Nous sommes en 1931. Alors que la guerre des gangs fait rage dans les grandes métropoles des Etats-Unis, les frères Bondurant tiennent une distillerie dans leur petite ville perdue de Virginie, Franklin. La monotonie de leur commerce prend fin lorsqu’arrive le cruel agent spécial Charlie Rakes, chargé de soigner le mal à la racine, en s’en prenant à ceux qui fabriquent l’alcool. Réputés coriaces, les trois frères seront les seuls à se dresser contre lui, quitte à devoir prendre les armes…

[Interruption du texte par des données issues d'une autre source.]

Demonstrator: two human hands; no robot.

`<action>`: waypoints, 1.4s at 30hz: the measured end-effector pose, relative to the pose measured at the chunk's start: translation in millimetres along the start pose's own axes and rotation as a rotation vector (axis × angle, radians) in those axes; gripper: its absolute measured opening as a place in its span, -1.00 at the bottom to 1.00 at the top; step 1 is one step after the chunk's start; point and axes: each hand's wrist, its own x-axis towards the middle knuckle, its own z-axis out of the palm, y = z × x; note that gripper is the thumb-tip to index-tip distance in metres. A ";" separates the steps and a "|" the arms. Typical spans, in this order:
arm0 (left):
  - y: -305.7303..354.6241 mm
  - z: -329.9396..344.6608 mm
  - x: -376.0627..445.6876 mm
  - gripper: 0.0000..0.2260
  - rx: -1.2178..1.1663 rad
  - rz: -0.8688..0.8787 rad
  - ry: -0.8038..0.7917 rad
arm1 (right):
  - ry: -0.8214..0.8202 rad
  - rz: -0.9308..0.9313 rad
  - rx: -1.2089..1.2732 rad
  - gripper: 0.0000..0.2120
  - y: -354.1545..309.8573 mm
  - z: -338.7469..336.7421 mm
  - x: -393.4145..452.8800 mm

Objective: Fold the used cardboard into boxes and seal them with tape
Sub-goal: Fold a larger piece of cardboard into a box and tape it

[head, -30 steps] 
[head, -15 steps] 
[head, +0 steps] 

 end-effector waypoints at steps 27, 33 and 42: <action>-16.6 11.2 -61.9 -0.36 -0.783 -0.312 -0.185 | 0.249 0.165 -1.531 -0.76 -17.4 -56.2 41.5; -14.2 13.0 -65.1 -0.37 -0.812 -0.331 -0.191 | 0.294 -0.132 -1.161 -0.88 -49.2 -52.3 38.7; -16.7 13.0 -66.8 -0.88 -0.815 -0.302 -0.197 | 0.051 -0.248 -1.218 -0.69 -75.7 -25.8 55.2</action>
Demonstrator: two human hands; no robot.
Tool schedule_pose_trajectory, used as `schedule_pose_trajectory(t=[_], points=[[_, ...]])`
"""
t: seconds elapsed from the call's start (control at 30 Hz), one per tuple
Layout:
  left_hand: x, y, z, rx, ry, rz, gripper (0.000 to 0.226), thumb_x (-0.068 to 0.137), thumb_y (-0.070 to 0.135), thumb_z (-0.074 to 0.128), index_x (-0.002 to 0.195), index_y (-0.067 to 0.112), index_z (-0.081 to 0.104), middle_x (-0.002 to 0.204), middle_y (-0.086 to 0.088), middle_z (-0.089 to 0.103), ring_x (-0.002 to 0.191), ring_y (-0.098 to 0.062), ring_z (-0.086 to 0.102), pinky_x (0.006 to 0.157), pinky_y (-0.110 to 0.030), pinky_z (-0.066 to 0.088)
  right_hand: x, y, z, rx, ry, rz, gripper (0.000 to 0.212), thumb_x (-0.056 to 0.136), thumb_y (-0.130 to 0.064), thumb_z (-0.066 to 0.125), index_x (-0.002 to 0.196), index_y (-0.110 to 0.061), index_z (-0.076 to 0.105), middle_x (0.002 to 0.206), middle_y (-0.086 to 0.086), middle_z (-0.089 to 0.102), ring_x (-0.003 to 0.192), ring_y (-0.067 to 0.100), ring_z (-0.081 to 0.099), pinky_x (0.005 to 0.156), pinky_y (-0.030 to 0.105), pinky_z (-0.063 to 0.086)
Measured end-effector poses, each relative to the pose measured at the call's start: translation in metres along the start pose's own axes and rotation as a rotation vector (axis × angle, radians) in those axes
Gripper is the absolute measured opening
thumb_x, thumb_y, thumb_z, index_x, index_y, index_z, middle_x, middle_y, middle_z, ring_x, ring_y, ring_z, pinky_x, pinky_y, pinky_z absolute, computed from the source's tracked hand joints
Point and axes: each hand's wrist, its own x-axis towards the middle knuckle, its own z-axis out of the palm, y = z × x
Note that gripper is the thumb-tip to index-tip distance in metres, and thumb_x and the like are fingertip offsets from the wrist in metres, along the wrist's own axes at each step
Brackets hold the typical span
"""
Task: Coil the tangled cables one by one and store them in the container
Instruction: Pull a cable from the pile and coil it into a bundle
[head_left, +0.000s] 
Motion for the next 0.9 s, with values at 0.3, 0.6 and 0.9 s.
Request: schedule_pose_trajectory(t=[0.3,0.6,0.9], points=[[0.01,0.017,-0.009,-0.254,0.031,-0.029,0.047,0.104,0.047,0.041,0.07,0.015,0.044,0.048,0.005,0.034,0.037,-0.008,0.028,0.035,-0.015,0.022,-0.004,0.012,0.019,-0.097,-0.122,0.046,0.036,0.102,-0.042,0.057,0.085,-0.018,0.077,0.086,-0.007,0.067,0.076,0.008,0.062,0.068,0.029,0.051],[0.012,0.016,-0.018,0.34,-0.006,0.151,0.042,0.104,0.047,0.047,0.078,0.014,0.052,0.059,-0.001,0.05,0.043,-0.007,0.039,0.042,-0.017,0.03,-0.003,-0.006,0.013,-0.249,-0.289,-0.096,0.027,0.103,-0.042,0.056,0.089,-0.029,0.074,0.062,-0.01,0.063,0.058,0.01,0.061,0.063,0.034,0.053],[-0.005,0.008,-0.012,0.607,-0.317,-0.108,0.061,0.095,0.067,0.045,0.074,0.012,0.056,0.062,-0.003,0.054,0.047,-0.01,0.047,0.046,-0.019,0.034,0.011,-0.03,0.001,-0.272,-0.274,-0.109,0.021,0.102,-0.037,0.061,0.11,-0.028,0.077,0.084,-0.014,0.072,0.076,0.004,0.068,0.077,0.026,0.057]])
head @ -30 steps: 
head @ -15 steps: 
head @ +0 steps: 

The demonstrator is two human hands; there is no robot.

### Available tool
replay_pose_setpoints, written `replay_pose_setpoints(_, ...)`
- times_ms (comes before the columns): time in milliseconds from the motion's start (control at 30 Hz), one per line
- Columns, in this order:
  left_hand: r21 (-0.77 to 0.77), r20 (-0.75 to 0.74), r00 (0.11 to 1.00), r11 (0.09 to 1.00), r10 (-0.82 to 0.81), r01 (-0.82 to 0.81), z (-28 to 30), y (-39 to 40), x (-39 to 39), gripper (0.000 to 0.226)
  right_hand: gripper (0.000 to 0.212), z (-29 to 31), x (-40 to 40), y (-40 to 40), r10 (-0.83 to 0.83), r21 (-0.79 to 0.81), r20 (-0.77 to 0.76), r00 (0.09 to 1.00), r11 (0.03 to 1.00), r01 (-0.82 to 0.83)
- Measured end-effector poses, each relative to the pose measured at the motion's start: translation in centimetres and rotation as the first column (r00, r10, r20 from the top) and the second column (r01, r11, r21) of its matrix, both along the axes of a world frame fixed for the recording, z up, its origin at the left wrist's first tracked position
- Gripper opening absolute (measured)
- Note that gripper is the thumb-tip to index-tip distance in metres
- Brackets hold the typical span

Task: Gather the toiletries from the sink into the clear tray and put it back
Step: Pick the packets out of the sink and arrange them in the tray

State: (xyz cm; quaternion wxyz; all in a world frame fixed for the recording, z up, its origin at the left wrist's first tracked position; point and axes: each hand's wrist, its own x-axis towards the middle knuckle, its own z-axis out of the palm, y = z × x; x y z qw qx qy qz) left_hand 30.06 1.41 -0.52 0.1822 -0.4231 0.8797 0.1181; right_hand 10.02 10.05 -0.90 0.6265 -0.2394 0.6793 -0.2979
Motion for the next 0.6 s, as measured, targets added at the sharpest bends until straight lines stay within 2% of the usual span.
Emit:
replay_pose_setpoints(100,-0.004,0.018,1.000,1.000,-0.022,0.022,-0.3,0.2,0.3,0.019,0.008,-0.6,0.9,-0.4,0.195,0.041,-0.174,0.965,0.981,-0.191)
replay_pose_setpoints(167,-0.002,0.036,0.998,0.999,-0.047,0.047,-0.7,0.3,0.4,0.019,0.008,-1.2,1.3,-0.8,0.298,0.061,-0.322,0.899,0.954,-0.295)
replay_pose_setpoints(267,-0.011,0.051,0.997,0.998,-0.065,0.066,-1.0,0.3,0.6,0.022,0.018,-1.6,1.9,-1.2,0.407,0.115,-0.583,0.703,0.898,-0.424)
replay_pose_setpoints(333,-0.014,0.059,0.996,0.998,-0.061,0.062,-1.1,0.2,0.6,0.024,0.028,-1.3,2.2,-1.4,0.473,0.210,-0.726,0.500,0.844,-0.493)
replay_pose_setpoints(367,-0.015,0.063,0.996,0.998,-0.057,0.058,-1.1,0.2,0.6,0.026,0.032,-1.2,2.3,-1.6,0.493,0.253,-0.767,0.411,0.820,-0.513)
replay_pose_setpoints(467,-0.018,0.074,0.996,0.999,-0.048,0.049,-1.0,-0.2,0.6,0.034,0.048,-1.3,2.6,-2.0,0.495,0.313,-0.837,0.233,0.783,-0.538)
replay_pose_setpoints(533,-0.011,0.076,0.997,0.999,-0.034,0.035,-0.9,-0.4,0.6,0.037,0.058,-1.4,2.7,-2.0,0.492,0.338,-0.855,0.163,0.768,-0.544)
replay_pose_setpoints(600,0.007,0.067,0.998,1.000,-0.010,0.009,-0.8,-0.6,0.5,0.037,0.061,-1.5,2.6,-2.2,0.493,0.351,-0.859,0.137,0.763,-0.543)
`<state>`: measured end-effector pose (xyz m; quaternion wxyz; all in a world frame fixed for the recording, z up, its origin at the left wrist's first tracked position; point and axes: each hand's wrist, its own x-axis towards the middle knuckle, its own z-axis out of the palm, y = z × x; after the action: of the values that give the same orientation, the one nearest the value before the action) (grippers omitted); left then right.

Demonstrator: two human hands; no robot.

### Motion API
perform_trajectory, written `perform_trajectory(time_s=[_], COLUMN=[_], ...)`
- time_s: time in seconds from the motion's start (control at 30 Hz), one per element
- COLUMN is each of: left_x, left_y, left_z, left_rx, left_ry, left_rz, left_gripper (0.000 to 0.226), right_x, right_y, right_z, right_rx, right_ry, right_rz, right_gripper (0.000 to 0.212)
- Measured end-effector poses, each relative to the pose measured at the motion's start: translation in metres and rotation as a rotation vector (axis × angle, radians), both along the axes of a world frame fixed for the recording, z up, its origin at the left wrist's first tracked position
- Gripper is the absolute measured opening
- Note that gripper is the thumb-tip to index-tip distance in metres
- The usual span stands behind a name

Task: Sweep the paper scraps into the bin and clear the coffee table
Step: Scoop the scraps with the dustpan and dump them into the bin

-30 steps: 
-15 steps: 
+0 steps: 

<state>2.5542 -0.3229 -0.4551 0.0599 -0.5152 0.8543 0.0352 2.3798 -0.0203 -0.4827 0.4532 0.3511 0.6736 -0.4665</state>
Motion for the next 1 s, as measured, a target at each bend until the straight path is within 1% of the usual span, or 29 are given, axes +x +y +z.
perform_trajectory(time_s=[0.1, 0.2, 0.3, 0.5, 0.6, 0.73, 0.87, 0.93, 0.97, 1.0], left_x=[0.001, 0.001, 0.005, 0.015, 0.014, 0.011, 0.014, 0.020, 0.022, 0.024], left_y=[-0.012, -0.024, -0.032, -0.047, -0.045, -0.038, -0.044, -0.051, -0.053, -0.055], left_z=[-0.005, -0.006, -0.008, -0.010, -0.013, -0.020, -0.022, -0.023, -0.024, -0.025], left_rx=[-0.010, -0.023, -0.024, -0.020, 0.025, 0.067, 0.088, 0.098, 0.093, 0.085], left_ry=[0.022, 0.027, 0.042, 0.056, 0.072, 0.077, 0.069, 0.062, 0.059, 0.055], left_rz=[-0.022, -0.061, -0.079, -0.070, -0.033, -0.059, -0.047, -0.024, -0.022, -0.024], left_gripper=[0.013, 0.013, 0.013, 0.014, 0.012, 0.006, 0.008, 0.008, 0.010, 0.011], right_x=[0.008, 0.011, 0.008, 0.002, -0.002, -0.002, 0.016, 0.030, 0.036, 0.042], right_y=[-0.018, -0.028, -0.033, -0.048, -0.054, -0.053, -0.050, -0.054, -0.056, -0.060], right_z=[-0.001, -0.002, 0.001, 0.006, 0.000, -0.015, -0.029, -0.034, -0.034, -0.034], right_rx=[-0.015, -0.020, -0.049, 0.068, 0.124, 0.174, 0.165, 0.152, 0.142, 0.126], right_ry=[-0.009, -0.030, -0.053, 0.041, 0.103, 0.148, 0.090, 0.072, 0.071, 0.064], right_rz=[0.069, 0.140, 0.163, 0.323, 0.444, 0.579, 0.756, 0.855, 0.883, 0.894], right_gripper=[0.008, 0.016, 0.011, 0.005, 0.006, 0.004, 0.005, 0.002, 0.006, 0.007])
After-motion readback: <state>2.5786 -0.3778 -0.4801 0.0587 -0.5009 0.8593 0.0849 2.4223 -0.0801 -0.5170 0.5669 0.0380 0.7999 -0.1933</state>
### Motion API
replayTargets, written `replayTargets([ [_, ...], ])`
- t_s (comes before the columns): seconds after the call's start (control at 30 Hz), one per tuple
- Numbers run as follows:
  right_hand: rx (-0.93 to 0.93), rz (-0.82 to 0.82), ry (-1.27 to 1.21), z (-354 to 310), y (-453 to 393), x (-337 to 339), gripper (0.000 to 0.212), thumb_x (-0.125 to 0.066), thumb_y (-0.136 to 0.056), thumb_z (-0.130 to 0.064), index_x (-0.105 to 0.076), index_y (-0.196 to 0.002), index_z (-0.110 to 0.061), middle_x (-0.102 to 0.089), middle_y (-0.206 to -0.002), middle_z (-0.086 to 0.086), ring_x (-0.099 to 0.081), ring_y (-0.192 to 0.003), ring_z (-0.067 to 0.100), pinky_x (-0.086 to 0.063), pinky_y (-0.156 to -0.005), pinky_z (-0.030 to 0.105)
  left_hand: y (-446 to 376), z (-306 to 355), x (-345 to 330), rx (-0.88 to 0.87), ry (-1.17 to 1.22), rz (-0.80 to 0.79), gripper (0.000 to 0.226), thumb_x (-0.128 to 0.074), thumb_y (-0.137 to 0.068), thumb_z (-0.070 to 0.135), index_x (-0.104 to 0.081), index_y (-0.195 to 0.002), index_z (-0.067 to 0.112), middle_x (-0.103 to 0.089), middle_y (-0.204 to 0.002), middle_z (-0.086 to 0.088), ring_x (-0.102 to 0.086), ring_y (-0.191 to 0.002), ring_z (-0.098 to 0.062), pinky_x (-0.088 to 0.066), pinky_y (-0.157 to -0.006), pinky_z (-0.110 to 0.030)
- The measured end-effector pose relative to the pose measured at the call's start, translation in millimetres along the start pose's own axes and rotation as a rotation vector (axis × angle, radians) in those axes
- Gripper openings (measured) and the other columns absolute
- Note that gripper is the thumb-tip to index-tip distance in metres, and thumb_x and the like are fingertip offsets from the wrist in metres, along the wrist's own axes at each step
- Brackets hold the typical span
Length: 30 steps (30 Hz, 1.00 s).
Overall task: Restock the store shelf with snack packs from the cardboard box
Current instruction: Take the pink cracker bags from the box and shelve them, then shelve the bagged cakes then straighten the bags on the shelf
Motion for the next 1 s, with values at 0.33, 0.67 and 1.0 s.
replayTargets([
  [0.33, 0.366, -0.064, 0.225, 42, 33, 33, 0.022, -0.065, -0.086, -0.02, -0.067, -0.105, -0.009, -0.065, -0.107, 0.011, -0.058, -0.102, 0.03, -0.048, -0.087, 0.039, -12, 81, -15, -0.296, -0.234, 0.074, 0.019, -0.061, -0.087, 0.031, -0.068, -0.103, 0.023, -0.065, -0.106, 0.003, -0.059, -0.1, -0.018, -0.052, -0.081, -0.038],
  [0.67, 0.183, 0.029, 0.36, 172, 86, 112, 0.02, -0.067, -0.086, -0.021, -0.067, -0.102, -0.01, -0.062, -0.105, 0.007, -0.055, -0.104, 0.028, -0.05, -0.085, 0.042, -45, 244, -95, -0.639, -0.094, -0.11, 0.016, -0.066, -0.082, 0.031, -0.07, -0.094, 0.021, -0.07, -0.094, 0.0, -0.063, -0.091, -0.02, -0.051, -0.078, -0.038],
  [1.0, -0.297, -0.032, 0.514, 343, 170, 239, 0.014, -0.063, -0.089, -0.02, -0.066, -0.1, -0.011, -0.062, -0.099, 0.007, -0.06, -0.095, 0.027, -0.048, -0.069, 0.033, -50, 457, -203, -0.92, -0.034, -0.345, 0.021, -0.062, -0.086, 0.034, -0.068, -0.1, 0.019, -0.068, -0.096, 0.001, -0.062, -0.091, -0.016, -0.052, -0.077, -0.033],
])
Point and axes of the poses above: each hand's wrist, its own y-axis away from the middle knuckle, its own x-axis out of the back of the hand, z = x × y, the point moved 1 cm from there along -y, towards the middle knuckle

L’une des affiches américaine du film. On ne voit pas ce que le mot « Heroes » fait là.

L’Australie en Amérique

Adapté du livre  The wettest country in the world , biographie de la fratrie par le petit-fils de l’un d’eux, Matt Bondurant,  Des hommes sans lois est un bel ouvrage, qui pose des questions passionnantes, mais pas forcément là où l’on aurait pu l’attendre. Étrangement mélancolique pour un film au casting aussi « in », le film est porté par le scénario et la musique de Nick Cave, qui avait déjà collaboré avec Hillcoat sur l’excellent The Proposition (déjà un western crépusculaire) et Ghosts…of the Civil Dead. Le seul reproche que l’on puisse faire au film de premier abord, c’est le classicisme et la sobriété de sa mise en scène, qui empêchent le film d’atteindre une dimension épique qu’il avait les moyens d’atteindre. Mais, avec un peu de recul, c’est un choix qui s’avère plus que judicieux.

Un casting en or

Tom Hardy, impeccable

Cette sobriété suit pourtant le caractère du personnage principal de l’histoire, Forrest Bondurant, le chef de meute à qui Tom Hardy prête sa silhouette massive pré-Bane. Silencieux, impressionnant de charisme,  portant sur ses larges épaules la responsabilité de ses frères et de leur petite entreprise, l’aîné de la maison est déjà un patriarche qui ne supporte pas que l’on marche sur ses plates-bandes. Ce que personne n’ose faire d’ailleurs, puisque lui plus que ses frères a la réputation d’être immortel.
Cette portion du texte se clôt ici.